Parsons did not run for reelection in 1886. He was succeeded by David I. Robinson, who, like Parsons, was a supporter of the Temperance movement.

===Later political activity===
In 1887, Parsons ran for mayor again. He received 203 votes to David I. Robinson's 1,200 and Daniel D. Saunders 1,196. He sought the office in 1890 as well and finished third with 242 votes to Republican Asa G. Andrews' 1,457 and Democrat Joseph C. Shepherd's 872. In 1896 he ran as an Independent for the 11th Essex District seat in the Massachusetts House of Representatives, which consisted of Rockport and Ward 2 of Gloucester. He lost to Republican George M. McClain 582 votes to 241.

==City Marshal==
In January 1896, Parsons was appointed City Marshal by Mayor David I. Robinson. He took office on January 18, 1896. Soon thereafter he issued an order prohibiting the sale of cigarettes to minors. He also ordered his officers to arrest any person who appeared to be intoxicated and not to assist anyone under the influence of alcohol in getting home. During his tenure as City Marshall, Parsons clashed with the Clerk of the Gloucester Police Court, Charles D. Smith, over the issuance of warrants.

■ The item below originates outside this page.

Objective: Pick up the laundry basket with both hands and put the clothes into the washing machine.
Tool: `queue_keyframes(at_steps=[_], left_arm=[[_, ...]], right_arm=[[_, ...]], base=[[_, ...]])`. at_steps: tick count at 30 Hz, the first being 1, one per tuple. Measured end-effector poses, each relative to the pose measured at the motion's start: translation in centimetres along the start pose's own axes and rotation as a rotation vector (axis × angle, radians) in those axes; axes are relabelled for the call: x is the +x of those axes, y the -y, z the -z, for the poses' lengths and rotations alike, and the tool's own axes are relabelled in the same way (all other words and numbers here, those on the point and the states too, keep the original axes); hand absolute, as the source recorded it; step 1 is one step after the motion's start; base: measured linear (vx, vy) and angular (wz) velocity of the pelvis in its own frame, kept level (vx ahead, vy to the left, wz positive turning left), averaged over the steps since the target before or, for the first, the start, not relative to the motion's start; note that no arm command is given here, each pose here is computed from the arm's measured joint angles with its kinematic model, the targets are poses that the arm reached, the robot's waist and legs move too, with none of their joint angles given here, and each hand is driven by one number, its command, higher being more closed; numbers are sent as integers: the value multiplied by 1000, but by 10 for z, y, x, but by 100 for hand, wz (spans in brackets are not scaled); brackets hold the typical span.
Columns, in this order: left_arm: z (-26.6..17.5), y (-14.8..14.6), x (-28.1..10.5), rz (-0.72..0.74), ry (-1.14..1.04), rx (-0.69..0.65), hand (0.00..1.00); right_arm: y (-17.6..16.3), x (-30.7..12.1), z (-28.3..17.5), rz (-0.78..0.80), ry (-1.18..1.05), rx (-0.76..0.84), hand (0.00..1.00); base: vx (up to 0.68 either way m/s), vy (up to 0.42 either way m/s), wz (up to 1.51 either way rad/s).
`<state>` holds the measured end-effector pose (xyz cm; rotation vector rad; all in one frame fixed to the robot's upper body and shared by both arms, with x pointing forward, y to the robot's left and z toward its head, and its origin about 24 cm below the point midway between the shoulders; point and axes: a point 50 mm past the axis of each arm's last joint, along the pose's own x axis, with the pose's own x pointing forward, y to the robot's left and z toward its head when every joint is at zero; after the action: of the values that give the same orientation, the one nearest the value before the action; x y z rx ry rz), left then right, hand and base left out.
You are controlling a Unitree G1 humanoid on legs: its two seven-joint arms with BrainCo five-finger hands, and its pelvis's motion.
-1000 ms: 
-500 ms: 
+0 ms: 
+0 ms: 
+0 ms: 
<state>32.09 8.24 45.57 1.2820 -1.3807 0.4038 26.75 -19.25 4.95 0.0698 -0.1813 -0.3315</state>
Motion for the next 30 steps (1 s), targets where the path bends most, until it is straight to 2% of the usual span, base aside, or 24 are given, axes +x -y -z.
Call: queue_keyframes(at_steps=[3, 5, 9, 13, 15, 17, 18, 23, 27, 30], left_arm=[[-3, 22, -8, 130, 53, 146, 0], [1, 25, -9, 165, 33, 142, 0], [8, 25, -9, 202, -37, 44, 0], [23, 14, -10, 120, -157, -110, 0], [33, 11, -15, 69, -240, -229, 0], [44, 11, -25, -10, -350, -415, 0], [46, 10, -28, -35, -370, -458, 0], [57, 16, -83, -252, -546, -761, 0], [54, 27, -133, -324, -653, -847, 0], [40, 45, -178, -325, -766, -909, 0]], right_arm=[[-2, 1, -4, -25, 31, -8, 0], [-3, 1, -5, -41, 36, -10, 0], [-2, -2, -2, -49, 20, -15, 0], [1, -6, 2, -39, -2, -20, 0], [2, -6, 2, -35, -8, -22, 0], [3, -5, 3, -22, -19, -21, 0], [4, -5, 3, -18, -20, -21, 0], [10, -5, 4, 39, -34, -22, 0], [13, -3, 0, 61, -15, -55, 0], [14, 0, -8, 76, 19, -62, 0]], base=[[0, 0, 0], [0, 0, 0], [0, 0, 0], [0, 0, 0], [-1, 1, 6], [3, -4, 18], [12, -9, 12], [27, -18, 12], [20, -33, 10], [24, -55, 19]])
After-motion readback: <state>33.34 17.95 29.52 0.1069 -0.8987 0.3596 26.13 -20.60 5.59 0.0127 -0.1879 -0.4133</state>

In March 1897, Robinson's successor Benjamin F. Cook, attempted to remove Parsons from office. Parsons refused to resign and the Board of Aldermen remained supportive of him, rejecting Cook's numerous nominees for the office. On April 23, 1897, a number of Cook's nominees were rejected as a result of a tie vote. After one of the alderman who had opposed Cook's nominees had boarded a street car for home, the pro-Cook aldermen met with the Mayor and had him call an emergency meeting. The board then voted four to three to appoint John Karcher City Marshal. He was sworn in the following morning.

==Almshouse keeper==
In 1898, Parsons was appointed keeper of Gloucester's almshouse. Following the death of an inmate of the almshouse in December 1903, an investigation was launched into its conditions. Parsons was accused of negligent care, wasting supplies, serving food that had gone bad or was poorly cooked, and abusing inmates. Further, allegations of disorderly conduct were made against Parsons' wife, who served as matron of the house, and improper sexual relationships were said to have existed between inmates and members of Parsons' family. The investigation was eventually dropped, however, in 1905, the new mayor, George E. MacDonald, replaced Parsons with his brother, William E. McDonald.

==Later life and death==
In 1907, Parsons' son Henry was elected mayor of Gloucester. He later served in the Massachusetts House of Representatives.

Parsons died on November 15, 1911, in Gloucester.